§ Records to process
━━━━━━━━━━━━━━━━━━━━━━━━━━━━━━
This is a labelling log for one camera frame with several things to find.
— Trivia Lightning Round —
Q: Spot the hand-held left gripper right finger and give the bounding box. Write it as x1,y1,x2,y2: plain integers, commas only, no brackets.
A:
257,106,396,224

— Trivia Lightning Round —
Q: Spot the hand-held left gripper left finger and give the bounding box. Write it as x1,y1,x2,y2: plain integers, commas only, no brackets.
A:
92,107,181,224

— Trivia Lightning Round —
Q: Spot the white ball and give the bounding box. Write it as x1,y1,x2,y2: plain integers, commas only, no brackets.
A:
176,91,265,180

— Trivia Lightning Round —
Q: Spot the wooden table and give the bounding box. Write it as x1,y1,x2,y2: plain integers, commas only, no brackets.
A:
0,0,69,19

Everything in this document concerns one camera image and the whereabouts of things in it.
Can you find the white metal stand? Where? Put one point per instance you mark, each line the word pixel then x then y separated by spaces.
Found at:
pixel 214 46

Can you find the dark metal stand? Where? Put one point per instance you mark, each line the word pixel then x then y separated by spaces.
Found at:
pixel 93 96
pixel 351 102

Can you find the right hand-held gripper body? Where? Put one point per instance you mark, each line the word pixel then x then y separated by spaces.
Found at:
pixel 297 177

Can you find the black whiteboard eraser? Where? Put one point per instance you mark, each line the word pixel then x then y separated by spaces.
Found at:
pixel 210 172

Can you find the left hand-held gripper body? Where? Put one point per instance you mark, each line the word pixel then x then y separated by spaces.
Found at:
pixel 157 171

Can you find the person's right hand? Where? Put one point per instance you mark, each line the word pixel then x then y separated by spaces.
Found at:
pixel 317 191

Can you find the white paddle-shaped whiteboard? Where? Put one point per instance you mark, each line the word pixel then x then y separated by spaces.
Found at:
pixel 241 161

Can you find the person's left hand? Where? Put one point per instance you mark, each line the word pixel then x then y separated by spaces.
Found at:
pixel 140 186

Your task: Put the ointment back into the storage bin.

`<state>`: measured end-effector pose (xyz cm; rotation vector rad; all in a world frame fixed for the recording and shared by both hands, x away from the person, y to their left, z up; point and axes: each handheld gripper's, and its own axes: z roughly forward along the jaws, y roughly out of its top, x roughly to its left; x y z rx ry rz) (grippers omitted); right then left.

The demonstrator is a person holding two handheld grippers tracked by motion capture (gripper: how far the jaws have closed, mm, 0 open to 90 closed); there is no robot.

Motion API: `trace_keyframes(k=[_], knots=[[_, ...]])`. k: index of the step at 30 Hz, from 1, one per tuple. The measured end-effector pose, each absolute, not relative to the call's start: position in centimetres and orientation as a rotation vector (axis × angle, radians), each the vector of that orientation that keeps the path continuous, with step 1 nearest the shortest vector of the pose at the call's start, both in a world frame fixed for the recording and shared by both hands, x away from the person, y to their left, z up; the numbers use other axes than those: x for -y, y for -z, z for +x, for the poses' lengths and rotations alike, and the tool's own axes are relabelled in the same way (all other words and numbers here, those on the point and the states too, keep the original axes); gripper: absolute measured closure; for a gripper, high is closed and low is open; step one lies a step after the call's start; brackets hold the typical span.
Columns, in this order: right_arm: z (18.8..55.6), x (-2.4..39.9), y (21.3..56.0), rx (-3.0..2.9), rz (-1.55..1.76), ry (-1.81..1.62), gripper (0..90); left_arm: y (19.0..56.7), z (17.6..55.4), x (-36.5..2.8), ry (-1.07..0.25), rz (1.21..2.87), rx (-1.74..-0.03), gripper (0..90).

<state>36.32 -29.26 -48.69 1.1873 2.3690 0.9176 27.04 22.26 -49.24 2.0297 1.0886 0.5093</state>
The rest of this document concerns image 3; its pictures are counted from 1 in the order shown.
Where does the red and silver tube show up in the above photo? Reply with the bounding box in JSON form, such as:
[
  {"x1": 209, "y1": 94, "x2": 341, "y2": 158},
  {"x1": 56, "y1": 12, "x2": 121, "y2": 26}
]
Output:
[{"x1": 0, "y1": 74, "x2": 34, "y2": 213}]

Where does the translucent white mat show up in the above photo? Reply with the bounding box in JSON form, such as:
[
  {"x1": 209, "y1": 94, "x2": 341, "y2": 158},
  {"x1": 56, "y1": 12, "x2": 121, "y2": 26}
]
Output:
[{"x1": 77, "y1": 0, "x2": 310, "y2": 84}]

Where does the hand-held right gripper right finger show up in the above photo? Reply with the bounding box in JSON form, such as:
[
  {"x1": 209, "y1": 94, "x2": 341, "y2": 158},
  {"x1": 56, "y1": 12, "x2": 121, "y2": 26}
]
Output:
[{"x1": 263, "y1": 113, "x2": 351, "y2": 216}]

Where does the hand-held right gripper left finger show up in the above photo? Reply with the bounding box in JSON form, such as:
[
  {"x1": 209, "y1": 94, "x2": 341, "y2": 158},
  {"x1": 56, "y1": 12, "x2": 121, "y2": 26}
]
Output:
━━━━━━━━━━━━━━━━━━━━━━━━━━━━━━
§ Your task
Report the number of lines in the records that include the string "body", and write no other words.

§ Written response
2